I shuddered when I read the Wall Street Journal‘s backward-looking but fascinating look at Lehman Brothers’ (LEH) role in the subprime mortgage debacle on Wednesday. Here’s a snippet:

Critics say Wall Street firms helped create the mess by throwing so much money at the market that lenders had a growing incentive to push through shaky loans and mislead borrowers.

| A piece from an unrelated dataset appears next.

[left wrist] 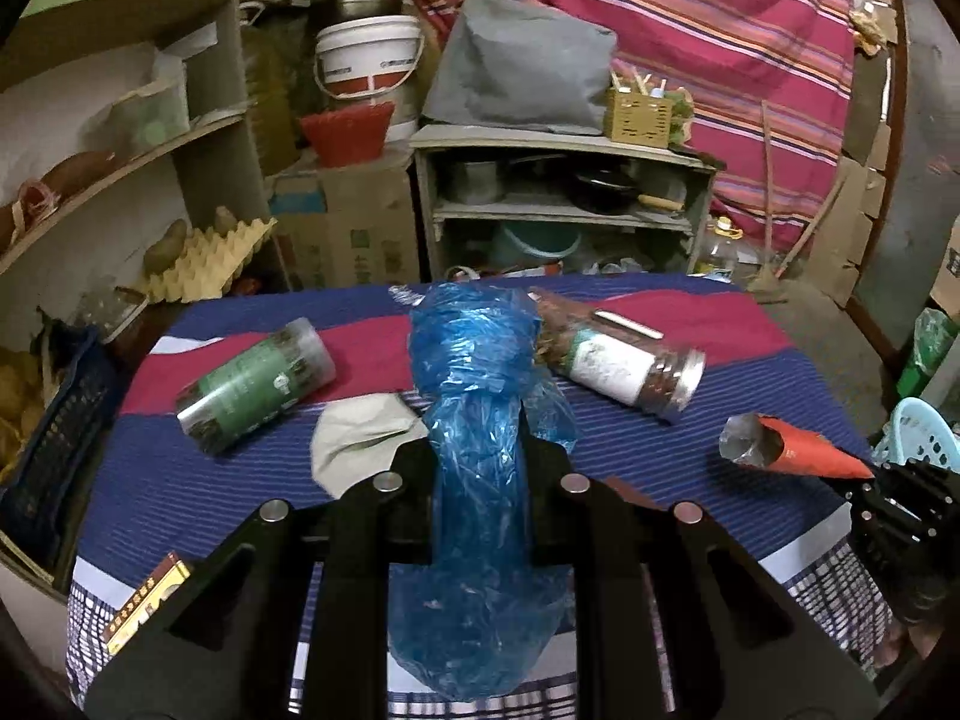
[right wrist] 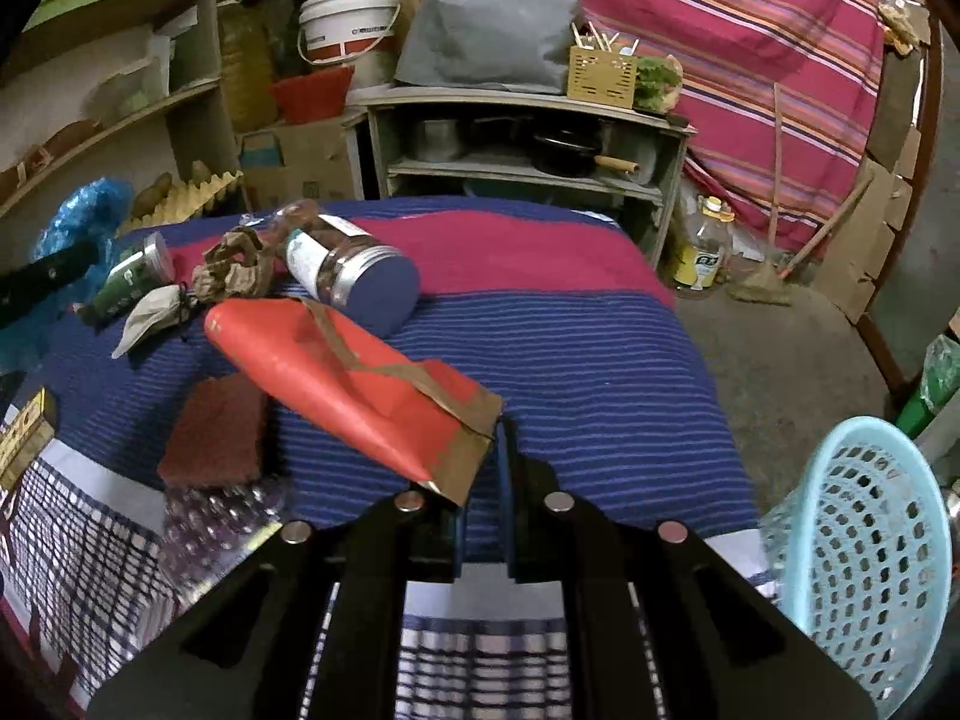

It reminded me EXACTLY of what happened in Silicon Valley in the late 1990s. When I got here, a decade ago this month, I met all the bankers, who told me all about their high standards. If Goldman Sachs (GS) (or insert your other bulge-bracket investment bank here) was going to take a company public, you better believe it would be a high-quality, thoroughly vetted company, they said. Then, when their lesser competitors started taking companies public that the biggies previously wouldn’t have touched, Goldman and Morgan Stanley (MS) and Deutsche Bank and yes, Lehman, jumped right into the game. Standards? Hah. There was money to be made off commissions on IPOs. Reputation? Did I mention there was money to be made?

You get that same feeling reading the Journal‘s piece on Lehman, which included, by the way, vigorous defenses by Lehman of its behavior. Fees were fat from assembling packages of subprime loans, and if the loans went bad it was going to be someone else’s problem. The fact that that someone else is the client of the investment bank doesn’t seem to have registered.